Bueno, adiós, Rodri, guardaremos las fotos que nos hiciste.

Cámara itinerante

Rodrigo Moya nació el 10 de abril de 1934 en Medellín, Colombia, y murió el pasado 30 de julio en Cuernavaca.

Tenía dos años cuando llegó a México (pues su padre sintió el llamado del teatro y el cine), 21 cuando ingresó a la revista 'Impacto' como fotoperiodista y 34 cuando renunció a esa rutina, decepcionado, comentó alguna vez, de las condiciones laborales.

Rodrigo Moya produjo su obra —el registro de los movimientos guerrilleros en América Latina, las luchas laborales, las demandas sociales, la vida rural y urbana— más representativa, y valorada, entre 1955 y 1968.

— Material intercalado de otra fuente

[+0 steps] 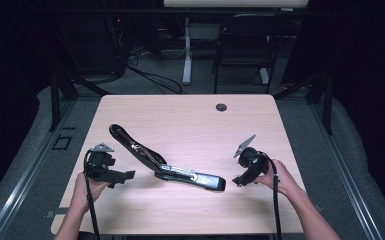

Sus influencias provienen al menos de dos figuras: Walter Evans, quien capturó con sensibilidad la pobreza de Estados Unidos en los años posteriores a la Gran Depresión, y Nacho López.

Su archivo resguarda 40 mil fotografías.

Al dejar las publicaciones periódicas, vendrían las aventuras editoriales, los trabajos por encargo, los proyectos personales, entre ellos la escritura de libros como De lo que pudo haber sido y no fue (1996) y Cuentos para leer junto al mar (1999), por el que obtuvo el Premio Bellas Artes de Cuento San Luis Potosí Amparo Dávila.